12. Dezember 2017

Stromsperren

Der Zugang zu Energie ist essentiell. Grundsicherungsempfänger und auch Menschen mit geringem Einkommen sind jedoch immer wieder aufgrund von Armut von Stromsperren betroffen. Gerade in den Wintermonaten sind die Folgen einer fehlenden Versorgung mit Strom und Wärme besonders schwerwiegend. Am 3. April wurde im Ministerium für Umwelt und Verbraucherschutz die Selbstverpflichtungserklärung des Runden Tischs „Vermeidung von Stromsperren in einkommensschwachen Haushalten“ unterzeichnet, der verschiedene Maßnahmen zur Vermeidung von Stromsperren vorsieht. Dabei hat man sich u.a. auf ein landesweites Monitoring für den Berichtszeitraum 1.7.2015 - 30.6.2016 verständigt.

Ein Ergebnis des Monitorings ist, dass zwischen Juli 2015 und Juni 2016 knapp 88.000 Stromsperren angedroht und 880 umgesetzt wurden.

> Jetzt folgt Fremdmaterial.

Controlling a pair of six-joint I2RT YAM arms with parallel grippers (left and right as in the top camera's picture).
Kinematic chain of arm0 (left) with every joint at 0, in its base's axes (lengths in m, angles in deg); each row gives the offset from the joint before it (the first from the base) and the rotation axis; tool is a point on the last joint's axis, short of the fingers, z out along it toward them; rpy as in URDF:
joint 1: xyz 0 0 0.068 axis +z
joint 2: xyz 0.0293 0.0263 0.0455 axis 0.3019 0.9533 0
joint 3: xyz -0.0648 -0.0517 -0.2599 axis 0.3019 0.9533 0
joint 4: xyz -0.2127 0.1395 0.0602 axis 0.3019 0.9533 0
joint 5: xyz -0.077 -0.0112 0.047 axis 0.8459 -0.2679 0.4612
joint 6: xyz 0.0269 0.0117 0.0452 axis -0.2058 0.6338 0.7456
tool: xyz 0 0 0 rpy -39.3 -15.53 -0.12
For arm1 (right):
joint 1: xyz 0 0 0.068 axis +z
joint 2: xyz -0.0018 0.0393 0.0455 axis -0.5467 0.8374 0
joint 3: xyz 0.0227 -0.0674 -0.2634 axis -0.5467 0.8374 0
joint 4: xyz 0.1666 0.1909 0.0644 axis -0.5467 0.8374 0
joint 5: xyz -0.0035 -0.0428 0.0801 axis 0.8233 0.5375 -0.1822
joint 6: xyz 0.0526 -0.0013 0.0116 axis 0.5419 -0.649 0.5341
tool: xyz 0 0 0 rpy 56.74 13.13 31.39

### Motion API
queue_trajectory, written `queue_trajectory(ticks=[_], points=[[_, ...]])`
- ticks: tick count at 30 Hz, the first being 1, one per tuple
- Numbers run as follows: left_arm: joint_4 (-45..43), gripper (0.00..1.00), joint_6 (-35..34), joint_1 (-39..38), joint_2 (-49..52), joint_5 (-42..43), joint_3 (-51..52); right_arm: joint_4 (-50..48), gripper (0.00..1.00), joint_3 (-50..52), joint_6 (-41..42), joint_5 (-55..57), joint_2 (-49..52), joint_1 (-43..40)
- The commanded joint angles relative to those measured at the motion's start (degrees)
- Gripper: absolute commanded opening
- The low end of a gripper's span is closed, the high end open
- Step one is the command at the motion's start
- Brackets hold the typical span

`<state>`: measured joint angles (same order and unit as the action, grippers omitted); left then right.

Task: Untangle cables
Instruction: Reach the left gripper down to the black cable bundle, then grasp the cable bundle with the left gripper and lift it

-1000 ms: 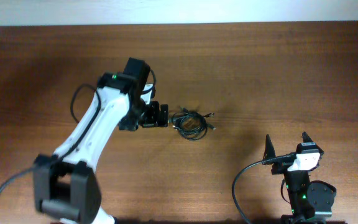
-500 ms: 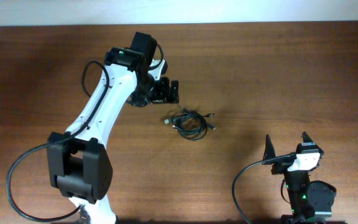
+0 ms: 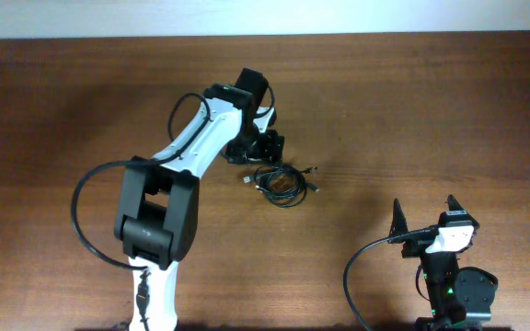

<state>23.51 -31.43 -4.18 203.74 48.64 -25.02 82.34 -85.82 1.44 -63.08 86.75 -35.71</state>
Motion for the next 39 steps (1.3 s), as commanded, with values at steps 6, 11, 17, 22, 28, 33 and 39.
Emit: queue_trajectory(ticks=[6,11,17,22,28,33,39], points=[[0.5,0.28,0.9,-2.0,2.7,-1.7,-0.8,0.2,0.99,0.4,0.2,0.5,-0.4,0.3],[0.5,0.3,0.9,-3.5,2.7,-4.5,-0.8,0.2,0.98,0.4,0.2,0.5,-0.4,0.3],[0.7,0.29,0.9,-3.8,2.8,-7.8,-0.8,0.2,0.98,0.4,0.2,0.5,-0.4,0.3],[0.7,0.27,1.0,-3.8,2.8,-7.8,-0.5,0.2,0.98,0.4,0.2,0.5,-0.4,0.3],[0.7,0.15,2.0,-3.8,2.8,-7.8,0.9,0.2,0.98,0.4,0.2,0.5,-0.4,0.3],[-0.4,0.0,2.0,-3.7,2.8,-7.7,0.9,0.2,0.98,0.4,0.2,0.5,-0.4,0.3],[4.2,0.0,2.0,-3.7,2.3,-5.3,-5.6,0.2,0.98,0.4,0.2,0.5,-0.4,0.3]])
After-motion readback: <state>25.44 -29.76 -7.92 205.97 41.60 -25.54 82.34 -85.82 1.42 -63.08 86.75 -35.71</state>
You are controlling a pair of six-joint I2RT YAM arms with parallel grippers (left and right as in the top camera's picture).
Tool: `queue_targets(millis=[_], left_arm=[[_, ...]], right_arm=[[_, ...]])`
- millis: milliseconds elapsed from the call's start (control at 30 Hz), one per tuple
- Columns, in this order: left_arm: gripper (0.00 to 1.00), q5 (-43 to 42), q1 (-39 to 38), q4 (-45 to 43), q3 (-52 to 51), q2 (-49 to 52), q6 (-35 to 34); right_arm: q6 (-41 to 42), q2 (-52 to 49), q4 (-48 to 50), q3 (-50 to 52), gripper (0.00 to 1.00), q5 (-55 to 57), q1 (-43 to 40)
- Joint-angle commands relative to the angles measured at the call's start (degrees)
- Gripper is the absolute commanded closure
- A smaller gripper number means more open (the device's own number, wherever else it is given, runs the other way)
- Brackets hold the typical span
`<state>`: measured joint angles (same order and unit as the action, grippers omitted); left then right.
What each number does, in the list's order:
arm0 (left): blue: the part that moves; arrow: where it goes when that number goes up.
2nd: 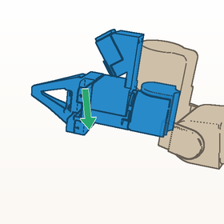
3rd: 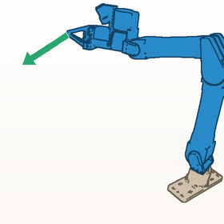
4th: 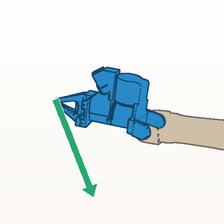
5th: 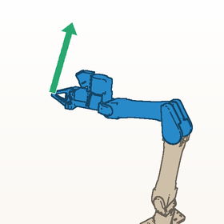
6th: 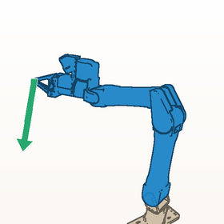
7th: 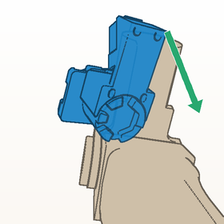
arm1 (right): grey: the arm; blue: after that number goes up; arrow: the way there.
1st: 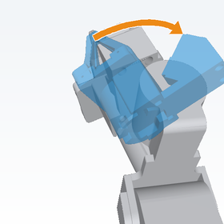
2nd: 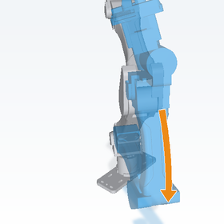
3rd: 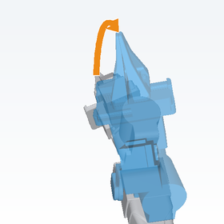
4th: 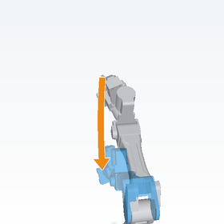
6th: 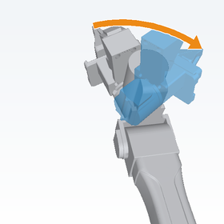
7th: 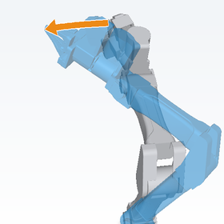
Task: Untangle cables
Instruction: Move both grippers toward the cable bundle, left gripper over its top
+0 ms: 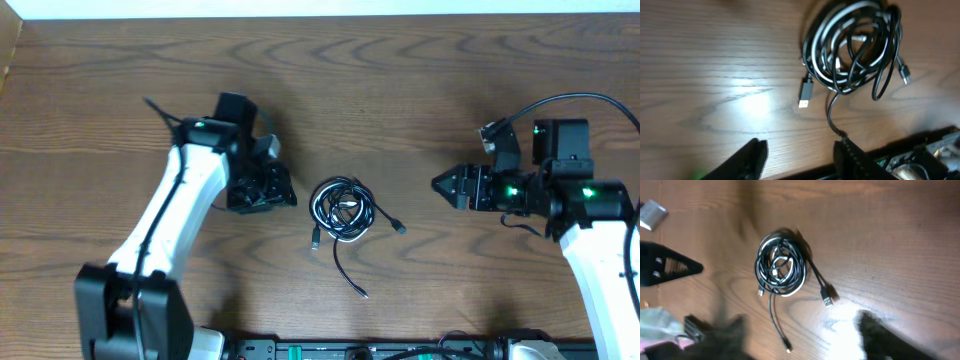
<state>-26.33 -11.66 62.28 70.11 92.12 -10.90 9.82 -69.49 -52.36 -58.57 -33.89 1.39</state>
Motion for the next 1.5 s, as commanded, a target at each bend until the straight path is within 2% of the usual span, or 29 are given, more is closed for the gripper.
queue_targets(millis=[0,33,100,133,200,300,333,467,567,600,667,700,800,1067,1333,1467], left_arm=[[0.53,-2.6,-3.3,-1.8,0.4,3.2,0.3],[0.53,-2.6,-4.3,-2.7,0.3,4.0,0.3],[0.52,-2.6,-5.9,-4.4,0.3,5.4,0.3],[0.51,-2.5,-6.8,-5.4,0.3,6.1,0.3],[0.51,-1.5,-8.1,-7.1,0.3,7.3,0.3],[0.50,0.7,-9.7,-8.6,0.3,8.7,0.3],[0.46,0.7,-10.1,-8.8,0.3,9.0,0.3],[0.37,0.6,-11.9,-9.5,0.3,10.2,0.8],[0.36,0.6,-13.9,-10.6,0.3,10.6,1.9],[0.36,0.7,-14.5,-10.9,0.3,10.6,1.9],[0.36,0.7,-15.7,-11.6,0.2,10.6,1.9],[0.35,0.7,-16.2,-11.9,0.2,10.6,1.9],[0.35,1.0,-17.2,-12.8,0.2,10.6,1.8],[0.35,3.5,-18.3,-15.0,-1.7,10.6,1.8],[0.35,3.7,-18.3,-17.2,-2.4,10.6,1.8],[0.35,3.7,-18.3,-16.3,-2.4,10.6,1.8]], right_arm=[[1.3,-3.2,0.1,-0.6,0.58,-1.0,-0.2],[1.3,-4.3,0.2,-0.6,0.67,-1.0,-0.2],[1.3,-6.1,0.2,-0.6,0.72,-1.0,-0.2],[1.3,-7.0,0.2,-0.6,0.70,-1.0,-0.2],[1.3,-8.9,0.2,-0.6,0.58,-1.0,-0.2],[1.4,-11.5,0.3,-0.6,0.52,-1.0,0.5],[1.6,-12.3,0.4,-0.6,0.50,-1.0,0.9],[1.6,-15.8,1.9,-0.6,0.49,-1.0,3.1],[2.4,-18.3,4.0,-0.6,0.48,-1.0,5.0],[2.6,-19.1,4.7,-0.6,0.45,-1.0,5.5],[2.6,-20.6,6.1,-0.6,0.27,-0.9,6.7],[2.6,-21.2,6.6,-0.6,0.14,-0.9,7.1],[2.6,-22.8,7.9,-0.6,0.01,-0.7,8.0],[2.6,-23.5,8.0,-0.6,0.01,1.2,8.1],[2.6,-23.5,8.0,-0.6,0.01,11.9,8.1],[2.6,-23.5,8.0,-0.6,0.01,13.1,8.1]])
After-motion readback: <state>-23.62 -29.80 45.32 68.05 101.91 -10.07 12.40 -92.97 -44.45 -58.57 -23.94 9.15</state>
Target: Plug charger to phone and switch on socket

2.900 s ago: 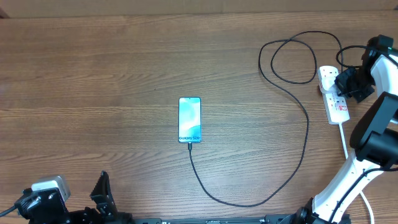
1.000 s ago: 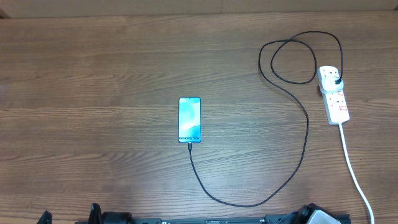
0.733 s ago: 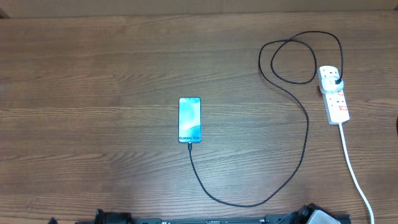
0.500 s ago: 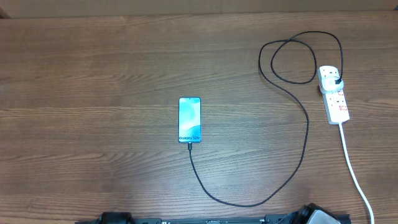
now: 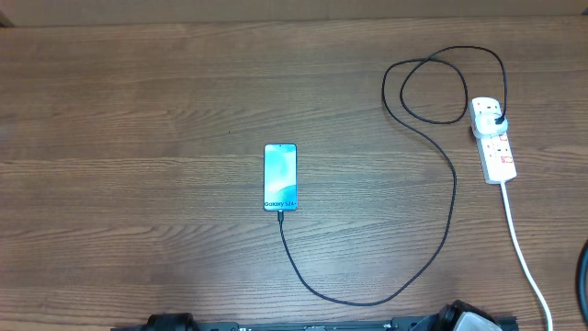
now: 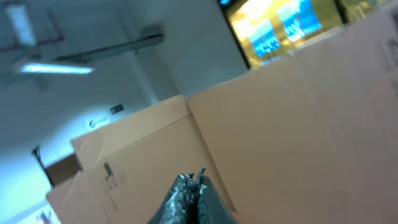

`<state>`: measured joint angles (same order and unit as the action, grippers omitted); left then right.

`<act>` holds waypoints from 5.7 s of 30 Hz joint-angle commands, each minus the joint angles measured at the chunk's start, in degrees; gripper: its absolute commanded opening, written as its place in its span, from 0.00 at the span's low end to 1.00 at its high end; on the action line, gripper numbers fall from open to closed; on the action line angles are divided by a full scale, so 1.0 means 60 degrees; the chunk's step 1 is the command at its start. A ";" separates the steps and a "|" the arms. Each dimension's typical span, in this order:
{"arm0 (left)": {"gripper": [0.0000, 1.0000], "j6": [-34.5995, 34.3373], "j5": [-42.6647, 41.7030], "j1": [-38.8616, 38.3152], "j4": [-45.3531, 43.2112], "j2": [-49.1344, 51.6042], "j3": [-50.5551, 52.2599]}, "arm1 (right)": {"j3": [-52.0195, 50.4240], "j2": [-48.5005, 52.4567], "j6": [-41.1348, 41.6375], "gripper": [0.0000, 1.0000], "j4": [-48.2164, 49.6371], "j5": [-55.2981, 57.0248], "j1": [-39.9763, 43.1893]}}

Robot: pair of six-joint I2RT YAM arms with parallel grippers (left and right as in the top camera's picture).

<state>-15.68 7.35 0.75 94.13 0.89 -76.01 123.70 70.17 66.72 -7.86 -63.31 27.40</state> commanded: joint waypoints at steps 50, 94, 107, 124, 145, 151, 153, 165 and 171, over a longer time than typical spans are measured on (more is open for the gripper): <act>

Dabei ist festzuhalten, dass im Monitoring nur Menschen in Hartz IV-Bezug erfasst werden, etwa 60% der von geplanten Stromsperren betroffene Saarländerinnen und Saarländer werden von der o.g. Vereinbarung zwischen Jobcenter und Stromversorger ausgespart.

Vor diesem Hintergrund frage ich die Regierung des Saarlandes:

1.
Um die Information und Kommunikation zwischen Stromversorger und Kundinnen und Kunden zu verbessern, wurde auch beschlossen, feste Ansprechpartner zu benennen. Stromversorger und Sozialbehörden sollen „sich gegenseitig über die jeweiligen zentralen Anlaufstellen“ informieren. Sind inzwischen feste Ansprechpartner von allen Beteiligten des Runden Tisches benannt und wenn ja, ist dies veröffentlicht?

2.
Welche Handlungsmöglichkeiten leitet die Landesregierung aus den Ergebnissen des landesweiten Monitoring ab?

3.
Welche Maßnahmen sind seitens der Landesregierung konkret geplant, um das System zur Vermeidung von Stromsperren weiterzuentwickeln und Stromsperren zu verhindern? Welche konkreten Maßnahmen sind dabei für die ca. 60% bedürftigen, von geplanten Stromsperren betroffenen Menschen geplant, die sich nicht im Hartz IV-Bezug befinden?

4.
Wie viele Stromsperren sind zwischen dem 1.7.2016 - 30.6.2017 angedroht und wie viele sind umgesetzt worden?

5. Wie steht die Landesregierung zu einem gesetzlichen Verbot von Stromsperren zumindest für besonders schutzbedürftige Personen oder zumindest in den Wintermonaten?

6.
Unterstützt die Landesregierung die Forderung nach Einführung von Sozialtarifen für Strom, Gas und Wärme und nach einem rechtlichen Anspruch auf ein Mindestmaß an Stromversorgung?

7.
Unterstützt die Landesregierung die Forderung nach Bildung eines paritätisch besetzten Gremiums zur Gewährleistung einer Grundversorgung mit Strom für bedürftige Menschen im Saarland, damit in schwierigen Fällen Entschuldungssysteme entwickelt werden können?

8.
Der derzeit im Hartz IV-Regelsatz festgelegte Betrag für Strom steht in keinem Verhältnis zu den realen Stromkosten im Saarland. Was gedenkt die Landesregierung zu tun, damit Abhilfe geschaffen werden kann? Welche Initiativen plant die Landesregierung auf Bundesebene?